Work instruction: Copy out each line below in which the string "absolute" appears.

Material provided:
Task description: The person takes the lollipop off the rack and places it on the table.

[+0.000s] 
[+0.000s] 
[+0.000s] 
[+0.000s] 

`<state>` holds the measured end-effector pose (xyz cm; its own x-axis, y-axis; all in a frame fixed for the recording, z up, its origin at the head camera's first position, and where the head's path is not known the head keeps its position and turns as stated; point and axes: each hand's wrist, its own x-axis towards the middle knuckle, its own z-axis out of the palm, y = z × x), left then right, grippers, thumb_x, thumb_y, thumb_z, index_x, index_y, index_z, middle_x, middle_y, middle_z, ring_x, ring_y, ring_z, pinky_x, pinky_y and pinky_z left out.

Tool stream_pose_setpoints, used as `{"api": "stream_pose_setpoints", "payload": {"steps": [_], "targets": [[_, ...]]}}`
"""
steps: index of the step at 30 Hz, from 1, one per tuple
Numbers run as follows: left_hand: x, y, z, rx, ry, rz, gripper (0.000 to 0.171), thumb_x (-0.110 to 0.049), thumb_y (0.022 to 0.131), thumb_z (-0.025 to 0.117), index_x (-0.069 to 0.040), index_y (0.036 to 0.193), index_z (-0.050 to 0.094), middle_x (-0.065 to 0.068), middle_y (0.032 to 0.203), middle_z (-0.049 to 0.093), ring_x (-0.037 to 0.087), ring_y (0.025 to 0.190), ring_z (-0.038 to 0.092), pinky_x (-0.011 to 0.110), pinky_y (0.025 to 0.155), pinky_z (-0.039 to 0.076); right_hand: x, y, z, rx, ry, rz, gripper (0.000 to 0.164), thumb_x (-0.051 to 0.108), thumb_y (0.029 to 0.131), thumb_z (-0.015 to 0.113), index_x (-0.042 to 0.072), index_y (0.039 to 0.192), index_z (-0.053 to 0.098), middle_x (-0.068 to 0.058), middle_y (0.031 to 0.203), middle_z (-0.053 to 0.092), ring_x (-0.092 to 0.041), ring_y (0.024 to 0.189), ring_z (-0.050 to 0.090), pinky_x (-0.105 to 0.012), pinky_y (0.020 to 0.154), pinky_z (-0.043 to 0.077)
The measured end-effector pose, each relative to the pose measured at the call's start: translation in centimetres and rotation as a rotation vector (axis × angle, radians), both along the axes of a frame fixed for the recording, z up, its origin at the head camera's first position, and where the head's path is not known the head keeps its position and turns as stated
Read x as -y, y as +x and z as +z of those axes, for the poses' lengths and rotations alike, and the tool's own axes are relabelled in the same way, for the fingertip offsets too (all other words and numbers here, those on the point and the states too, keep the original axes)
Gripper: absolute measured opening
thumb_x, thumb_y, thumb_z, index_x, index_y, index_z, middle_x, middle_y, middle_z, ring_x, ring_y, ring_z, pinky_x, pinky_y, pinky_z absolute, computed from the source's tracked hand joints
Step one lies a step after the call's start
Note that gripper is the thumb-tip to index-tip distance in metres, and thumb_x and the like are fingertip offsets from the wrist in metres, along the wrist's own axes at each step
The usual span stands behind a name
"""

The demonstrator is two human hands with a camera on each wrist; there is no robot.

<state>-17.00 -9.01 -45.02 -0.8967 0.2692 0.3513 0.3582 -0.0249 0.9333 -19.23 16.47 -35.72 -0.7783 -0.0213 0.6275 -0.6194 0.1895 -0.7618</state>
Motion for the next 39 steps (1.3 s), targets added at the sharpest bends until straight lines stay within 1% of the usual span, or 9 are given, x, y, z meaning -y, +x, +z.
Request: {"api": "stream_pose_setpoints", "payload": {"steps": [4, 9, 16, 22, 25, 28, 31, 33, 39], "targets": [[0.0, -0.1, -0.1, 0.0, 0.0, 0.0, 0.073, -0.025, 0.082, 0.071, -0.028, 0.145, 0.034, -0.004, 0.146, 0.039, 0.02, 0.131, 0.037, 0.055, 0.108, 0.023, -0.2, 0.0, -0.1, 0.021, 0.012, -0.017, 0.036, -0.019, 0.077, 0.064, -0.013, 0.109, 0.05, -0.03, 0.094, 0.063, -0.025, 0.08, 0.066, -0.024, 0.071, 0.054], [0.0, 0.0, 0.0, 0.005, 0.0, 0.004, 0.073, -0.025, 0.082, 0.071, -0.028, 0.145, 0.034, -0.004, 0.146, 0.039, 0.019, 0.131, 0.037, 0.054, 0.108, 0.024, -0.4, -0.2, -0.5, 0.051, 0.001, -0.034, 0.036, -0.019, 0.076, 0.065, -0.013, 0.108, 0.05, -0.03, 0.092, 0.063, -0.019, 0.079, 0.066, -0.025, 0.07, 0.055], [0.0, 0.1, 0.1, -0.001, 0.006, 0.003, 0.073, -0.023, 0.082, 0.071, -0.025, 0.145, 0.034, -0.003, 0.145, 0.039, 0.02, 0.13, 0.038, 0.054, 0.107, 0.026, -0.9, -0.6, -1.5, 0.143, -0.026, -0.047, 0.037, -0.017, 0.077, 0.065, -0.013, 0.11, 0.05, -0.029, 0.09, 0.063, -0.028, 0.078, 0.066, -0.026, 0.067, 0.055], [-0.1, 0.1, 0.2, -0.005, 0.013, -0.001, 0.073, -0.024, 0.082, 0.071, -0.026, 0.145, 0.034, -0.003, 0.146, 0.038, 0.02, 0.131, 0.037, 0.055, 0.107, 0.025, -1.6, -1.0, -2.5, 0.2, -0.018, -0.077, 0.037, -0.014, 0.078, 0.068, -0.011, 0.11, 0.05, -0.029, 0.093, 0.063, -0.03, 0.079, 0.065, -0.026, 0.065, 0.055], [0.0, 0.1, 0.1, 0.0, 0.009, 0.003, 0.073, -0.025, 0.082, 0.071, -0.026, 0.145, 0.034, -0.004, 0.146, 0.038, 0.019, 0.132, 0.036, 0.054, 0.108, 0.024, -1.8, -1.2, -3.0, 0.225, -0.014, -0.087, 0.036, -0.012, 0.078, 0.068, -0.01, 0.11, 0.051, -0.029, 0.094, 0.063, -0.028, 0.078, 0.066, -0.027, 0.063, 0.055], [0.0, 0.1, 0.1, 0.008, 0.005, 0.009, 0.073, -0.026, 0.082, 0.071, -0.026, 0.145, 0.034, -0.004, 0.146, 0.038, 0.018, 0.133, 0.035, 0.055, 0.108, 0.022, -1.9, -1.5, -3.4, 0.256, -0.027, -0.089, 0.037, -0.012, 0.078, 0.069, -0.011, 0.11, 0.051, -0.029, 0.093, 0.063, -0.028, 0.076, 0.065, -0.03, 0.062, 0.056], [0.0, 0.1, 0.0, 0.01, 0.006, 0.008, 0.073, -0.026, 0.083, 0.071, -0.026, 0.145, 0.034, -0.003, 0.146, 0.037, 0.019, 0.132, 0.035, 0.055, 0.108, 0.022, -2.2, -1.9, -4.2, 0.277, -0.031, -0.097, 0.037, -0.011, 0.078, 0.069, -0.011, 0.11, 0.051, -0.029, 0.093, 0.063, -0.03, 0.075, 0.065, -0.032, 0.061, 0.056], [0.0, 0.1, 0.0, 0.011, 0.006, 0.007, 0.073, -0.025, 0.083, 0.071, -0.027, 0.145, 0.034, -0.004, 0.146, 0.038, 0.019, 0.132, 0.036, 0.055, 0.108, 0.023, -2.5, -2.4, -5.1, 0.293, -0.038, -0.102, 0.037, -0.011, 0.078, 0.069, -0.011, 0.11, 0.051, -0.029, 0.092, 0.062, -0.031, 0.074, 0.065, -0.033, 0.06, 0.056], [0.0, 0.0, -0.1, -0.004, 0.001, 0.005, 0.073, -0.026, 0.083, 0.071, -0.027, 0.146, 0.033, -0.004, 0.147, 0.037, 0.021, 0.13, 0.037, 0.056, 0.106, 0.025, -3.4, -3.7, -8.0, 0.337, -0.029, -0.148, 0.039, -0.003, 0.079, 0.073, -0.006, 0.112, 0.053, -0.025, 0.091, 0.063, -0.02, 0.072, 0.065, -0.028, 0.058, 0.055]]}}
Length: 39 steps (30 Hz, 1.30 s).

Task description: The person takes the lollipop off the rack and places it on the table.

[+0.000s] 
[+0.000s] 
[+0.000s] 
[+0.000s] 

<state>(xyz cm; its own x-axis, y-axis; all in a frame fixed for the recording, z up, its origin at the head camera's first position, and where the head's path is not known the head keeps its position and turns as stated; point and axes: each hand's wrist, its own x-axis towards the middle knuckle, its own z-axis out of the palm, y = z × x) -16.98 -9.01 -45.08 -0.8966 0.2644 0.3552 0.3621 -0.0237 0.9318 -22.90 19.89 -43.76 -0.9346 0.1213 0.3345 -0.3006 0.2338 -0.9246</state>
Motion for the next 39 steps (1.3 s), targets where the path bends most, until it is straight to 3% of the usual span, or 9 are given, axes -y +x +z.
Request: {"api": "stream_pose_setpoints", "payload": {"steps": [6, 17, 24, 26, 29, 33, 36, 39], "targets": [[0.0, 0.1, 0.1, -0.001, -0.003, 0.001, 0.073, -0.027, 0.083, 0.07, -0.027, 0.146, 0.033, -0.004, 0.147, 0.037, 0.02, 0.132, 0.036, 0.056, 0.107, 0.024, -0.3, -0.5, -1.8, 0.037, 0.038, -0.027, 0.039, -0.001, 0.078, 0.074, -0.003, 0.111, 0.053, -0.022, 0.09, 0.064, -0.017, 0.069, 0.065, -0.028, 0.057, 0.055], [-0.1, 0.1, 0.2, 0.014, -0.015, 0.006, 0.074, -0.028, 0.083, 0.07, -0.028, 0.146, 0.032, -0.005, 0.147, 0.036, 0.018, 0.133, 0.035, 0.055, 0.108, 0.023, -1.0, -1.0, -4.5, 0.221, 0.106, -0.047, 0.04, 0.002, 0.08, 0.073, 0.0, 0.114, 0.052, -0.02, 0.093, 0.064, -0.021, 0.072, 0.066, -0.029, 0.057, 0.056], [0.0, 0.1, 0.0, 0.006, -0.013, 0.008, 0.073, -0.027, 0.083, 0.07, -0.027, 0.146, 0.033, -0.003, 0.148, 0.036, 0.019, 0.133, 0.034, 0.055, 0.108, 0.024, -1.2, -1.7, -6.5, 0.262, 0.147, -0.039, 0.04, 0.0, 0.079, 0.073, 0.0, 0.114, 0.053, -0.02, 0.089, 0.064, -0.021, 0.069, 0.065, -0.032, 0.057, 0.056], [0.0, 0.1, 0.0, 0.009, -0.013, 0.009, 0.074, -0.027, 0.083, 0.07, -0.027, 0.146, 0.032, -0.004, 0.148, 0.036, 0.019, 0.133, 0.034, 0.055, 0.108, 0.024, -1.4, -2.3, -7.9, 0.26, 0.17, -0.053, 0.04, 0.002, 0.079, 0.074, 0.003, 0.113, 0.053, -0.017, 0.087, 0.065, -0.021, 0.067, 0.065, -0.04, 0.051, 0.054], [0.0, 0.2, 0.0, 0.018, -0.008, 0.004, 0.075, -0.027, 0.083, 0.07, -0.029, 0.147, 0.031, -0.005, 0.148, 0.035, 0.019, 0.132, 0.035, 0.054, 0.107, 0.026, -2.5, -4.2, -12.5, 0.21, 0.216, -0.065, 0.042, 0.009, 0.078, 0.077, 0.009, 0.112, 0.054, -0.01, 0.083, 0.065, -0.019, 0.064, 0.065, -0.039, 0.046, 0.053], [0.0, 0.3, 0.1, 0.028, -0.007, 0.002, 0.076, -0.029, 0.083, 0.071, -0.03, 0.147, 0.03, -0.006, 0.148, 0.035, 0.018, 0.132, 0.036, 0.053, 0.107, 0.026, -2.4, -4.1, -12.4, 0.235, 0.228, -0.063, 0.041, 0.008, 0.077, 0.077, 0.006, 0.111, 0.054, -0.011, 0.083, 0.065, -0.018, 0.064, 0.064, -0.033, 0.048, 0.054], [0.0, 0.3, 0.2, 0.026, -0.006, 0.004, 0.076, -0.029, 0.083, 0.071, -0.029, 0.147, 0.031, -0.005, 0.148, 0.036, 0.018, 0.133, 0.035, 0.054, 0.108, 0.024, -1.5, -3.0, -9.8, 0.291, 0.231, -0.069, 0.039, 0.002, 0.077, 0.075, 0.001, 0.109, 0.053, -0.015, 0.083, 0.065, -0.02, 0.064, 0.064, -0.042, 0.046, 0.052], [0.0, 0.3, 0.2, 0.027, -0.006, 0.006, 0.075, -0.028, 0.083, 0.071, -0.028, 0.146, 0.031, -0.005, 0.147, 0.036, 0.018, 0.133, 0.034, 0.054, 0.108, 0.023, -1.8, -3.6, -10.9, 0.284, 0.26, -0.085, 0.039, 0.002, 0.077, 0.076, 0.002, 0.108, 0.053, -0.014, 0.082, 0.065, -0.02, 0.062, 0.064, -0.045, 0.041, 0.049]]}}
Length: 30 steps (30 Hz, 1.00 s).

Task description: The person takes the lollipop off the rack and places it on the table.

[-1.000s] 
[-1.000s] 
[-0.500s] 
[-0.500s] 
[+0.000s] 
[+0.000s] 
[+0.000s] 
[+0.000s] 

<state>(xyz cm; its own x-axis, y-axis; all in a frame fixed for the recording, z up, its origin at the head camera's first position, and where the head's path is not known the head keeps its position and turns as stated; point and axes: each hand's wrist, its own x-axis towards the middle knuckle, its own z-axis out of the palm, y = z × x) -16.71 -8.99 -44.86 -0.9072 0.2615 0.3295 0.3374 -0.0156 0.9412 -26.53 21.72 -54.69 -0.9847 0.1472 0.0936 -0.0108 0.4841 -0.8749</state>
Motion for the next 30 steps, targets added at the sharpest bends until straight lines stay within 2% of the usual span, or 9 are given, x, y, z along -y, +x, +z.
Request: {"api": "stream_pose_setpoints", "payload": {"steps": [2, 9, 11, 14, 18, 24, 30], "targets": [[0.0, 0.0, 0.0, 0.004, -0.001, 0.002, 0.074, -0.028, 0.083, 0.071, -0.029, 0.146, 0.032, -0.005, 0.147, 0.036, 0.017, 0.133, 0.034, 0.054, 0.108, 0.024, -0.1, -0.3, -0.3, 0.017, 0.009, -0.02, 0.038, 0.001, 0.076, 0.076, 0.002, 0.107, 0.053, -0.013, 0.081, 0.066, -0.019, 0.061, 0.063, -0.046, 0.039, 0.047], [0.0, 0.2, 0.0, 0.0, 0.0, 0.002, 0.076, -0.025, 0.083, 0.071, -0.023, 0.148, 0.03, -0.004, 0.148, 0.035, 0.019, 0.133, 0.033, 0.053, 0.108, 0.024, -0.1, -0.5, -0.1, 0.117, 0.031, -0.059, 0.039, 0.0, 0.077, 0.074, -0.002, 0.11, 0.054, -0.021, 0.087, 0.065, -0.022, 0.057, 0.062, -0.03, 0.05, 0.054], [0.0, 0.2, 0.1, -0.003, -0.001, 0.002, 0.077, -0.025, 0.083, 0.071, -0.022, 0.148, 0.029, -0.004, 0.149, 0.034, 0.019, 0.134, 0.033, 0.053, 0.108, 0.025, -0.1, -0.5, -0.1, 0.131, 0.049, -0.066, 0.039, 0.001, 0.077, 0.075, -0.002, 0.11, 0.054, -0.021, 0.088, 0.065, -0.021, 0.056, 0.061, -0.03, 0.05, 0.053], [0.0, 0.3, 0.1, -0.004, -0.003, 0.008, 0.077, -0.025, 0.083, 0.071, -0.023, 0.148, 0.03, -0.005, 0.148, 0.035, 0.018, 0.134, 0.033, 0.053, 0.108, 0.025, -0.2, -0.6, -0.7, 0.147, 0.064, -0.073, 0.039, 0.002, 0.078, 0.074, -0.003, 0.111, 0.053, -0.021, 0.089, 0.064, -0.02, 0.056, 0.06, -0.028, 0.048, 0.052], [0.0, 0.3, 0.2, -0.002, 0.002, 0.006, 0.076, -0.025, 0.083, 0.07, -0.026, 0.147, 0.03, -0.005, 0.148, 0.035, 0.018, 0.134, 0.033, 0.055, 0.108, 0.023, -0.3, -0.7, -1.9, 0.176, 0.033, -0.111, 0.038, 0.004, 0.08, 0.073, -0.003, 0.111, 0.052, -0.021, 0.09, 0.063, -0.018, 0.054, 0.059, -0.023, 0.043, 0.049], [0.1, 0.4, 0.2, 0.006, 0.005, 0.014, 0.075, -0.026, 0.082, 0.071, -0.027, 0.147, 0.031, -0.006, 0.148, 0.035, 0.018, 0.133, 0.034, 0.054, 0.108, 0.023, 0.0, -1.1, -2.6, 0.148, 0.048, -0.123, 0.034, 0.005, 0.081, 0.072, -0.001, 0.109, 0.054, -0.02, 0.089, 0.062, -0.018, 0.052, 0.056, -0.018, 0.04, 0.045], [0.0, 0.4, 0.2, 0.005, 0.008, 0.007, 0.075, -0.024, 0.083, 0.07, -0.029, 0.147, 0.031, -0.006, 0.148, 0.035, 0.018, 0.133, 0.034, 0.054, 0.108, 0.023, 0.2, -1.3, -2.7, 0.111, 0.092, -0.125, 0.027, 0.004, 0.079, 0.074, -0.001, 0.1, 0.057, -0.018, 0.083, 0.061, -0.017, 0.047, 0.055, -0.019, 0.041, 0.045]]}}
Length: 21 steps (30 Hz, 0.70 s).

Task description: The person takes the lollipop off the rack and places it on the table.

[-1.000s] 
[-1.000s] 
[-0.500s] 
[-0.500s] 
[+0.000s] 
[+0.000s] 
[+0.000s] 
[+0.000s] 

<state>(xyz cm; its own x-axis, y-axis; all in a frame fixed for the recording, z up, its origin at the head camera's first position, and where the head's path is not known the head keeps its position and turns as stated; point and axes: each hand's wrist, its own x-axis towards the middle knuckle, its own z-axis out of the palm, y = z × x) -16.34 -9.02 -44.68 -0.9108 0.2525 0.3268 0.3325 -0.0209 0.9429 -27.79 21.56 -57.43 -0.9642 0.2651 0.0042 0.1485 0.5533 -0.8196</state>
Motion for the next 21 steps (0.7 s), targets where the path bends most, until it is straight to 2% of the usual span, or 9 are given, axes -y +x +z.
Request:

Answer section:
Gripper: absolute measured opening
thumb_x, thumb_y, thumb_z, index_x, index_y, index_z, middle_x, middle_y, middle_z, ring_x, ring_y, ring_z, pinky_x, pinky_y, pinky_z absolute, computed from the source's tracked hand joints

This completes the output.